Again, I appreciate the feedback.
limma is the "vanilla analysis" == "standard practices".
It's hard to see what can be frustrating you about limma because you don't seem to have actually tried it yet. You haven't mentioned anything that you tried and didn't work, apart from reading the incorrect data files after you had hacked them, and those couldn't possibly have been read by any software.
But if you want try something else that's up to you.
Can I ask you what you specifically mean by a "flagged" spot? Which Agilent columns specifically were you planning to treat as quality flags?
I would like to conduct normalization with probe values that have a "gIsWellAboveBG" value of 1 and ignore/extract probes with a value of 0.
What you're saying doesn't make sense, at least not as you've said it. I suspect that you are conflating two concepts that are really separate: spot quality flags and probe-filtering.
Quality flags apply to individual spots. You can use limma to down-weight low quality spots but, so far, nothing you've said suggests that you have any low quality spots. You haven't mentioned any Agilent flag that corresponds to spot quality.
Probe-filtering on the other hand applies to a probe across a whole series of arrays. If you filter out a probe, then will you will filter out all n spots for that probe, where n is the number of arrays.
gIsWellAboveBG takes on values for each spot, not for each probe. For any probe, you will get a whole string of values for gIsWellAboveBG, one for each microarray. If you want to use gIsWellAboveBG for probe filtering, then you have to compute some summary measure of the whole set of n values for that probe. I've already told you how to do that, in my answer below.

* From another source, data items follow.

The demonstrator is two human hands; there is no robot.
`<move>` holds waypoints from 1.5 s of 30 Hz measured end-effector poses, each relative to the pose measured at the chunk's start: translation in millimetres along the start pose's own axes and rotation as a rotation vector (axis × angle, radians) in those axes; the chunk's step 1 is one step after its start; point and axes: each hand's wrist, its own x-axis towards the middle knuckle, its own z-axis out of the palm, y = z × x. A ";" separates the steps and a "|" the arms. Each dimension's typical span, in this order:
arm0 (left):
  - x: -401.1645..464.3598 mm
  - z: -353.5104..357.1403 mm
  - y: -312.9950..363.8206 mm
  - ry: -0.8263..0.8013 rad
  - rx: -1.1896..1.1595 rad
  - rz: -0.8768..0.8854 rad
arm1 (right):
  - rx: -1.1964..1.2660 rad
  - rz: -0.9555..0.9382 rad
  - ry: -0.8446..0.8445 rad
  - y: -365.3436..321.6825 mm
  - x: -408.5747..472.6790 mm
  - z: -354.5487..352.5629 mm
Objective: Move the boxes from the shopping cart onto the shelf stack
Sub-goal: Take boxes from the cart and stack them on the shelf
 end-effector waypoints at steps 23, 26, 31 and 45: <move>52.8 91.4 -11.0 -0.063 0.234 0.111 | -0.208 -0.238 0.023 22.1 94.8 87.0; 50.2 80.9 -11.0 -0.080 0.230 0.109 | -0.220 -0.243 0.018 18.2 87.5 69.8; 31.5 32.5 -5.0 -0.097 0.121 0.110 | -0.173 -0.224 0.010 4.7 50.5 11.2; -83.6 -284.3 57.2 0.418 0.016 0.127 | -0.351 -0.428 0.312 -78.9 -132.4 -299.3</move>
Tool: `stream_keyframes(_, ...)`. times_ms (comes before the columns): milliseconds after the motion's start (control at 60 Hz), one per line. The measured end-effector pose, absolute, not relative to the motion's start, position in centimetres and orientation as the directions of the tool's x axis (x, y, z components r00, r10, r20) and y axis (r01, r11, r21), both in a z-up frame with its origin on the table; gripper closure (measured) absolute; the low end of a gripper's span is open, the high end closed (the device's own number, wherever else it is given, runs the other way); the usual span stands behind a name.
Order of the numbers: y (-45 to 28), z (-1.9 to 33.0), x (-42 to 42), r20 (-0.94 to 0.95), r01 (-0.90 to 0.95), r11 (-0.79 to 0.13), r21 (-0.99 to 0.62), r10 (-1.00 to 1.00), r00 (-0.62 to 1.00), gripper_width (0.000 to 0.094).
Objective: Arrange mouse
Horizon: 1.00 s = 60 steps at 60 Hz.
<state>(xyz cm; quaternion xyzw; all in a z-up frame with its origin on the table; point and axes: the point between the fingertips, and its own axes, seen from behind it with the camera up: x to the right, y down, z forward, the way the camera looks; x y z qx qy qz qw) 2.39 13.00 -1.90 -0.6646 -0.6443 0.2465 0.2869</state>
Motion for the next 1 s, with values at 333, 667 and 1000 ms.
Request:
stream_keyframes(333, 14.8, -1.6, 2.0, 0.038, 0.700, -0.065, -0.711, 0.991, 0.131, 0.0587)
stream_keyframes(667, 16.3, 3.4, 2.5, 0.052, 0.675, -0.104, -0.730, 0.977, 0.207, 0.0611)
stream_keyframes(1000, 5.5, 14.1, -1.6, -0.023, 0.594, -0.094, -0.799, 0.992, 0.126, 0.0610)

I think you are correct and I probably was misinterpreting what was being asked. If I remove/keep individual probes based on gIsWellAboveBG... I am creating a bunch of data-sets that can't be compared.
Based on your comment, I suspect he wanted me to remove probes that are universally "poor" in all the arrays. I am not sure if that is a more acceptable practice but will confirm my suspicious with him.
I appreciate the feedback. Thank you.